- Yair Mark
Based on the katas I did on the last day of the course high gear is where we have a better understanding of the problem. We write more focused tests that directly target the different equivalence partitions we need to work with.
Solving for What
When coding we generally think about how we are going to solve something instead of what we are trying to solve.
When TDD is done correctly Ive found you focus on what you need to solve by writing the tests first, then you work out how you get the test to pass by actually writing the production code for the system under test (SUT). When TDD is not done properly or at all it is out natural tendency as developers to think about how we are going to solve a problem when instead we should be focusing on what exactly we need to solve for.
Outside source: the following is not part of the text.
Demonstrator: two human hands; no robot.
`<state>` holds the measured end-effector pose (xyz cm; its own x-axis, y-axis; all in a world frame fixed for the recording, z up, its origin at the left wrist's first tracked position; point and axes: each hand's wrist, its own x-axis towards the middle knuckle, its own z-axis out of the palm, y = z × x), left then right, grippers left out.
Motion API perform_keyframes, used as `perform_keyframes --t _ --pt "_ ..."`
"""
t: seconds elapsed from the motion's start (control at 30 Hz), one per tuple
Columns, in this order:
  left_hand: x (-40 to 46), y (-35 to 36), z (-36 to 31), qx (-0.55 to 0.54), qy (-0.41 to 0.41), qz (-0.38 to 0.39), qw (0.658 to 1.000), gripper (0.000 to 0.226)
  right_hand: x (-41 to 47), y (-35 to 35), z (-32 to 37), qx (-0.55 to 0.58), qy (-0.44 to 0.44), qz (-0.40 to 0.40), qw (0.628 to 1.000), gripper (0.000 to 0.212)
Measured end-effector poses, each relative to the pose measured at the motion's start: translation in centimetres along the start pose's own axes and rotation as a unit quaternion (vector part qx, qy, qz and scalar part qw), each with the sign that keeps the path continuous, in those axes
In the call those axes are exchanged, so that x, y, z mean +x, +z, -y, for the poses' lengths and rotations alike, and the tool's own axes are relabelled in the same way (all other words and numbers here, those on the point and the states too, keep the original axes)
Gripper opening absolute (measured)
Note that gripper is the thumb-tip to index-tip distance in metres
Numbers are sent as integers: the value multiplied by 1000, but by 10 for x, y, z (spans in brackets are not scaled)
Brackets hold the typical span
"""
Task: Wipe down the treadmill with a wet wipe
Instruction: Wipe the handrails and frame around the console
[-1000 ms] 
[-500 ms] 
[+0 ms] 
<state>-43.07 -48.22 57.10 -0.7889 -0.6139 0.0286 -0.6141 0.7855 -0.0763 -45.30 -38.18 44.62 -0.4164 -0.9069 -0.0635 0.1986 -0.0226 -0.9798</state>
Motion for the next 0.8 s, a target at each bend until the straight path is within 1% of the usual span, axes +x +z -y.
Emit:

Solving for what has an interesting effect: you will likely end up with the minimal amount of code needed to solve the problem.
When doing POCs we should keep track of what technical debt we are introducing to achieve the POC. When we get past a certain number of technical debt items we should stop what we are doing and clean them up. The problem with POCs is they often have a tendency of turning into an MVP/pilot and getting put into production.
Various other rules
A few other interesting rules popped up during the course
The rule of 3
If you copy paste something a third time (ie there are 2 other versions of it) then you likely should move it to a common class. This should not be followed dogmatically but done so pragmatically rather - will it be easier to maintain if left duplicated? Eg if this is across projects and not in the same project where these projects can and do change at different rates?
This is a low gear technique where we try 3 different variants of test data to get a better understanding of code. For example with FizzBuzz triangulation for the Fizz case would involve writing a test for 3, 6 and 9 then once we are happy that these tests are passing correctly we combine them into one test that tackles Fizz.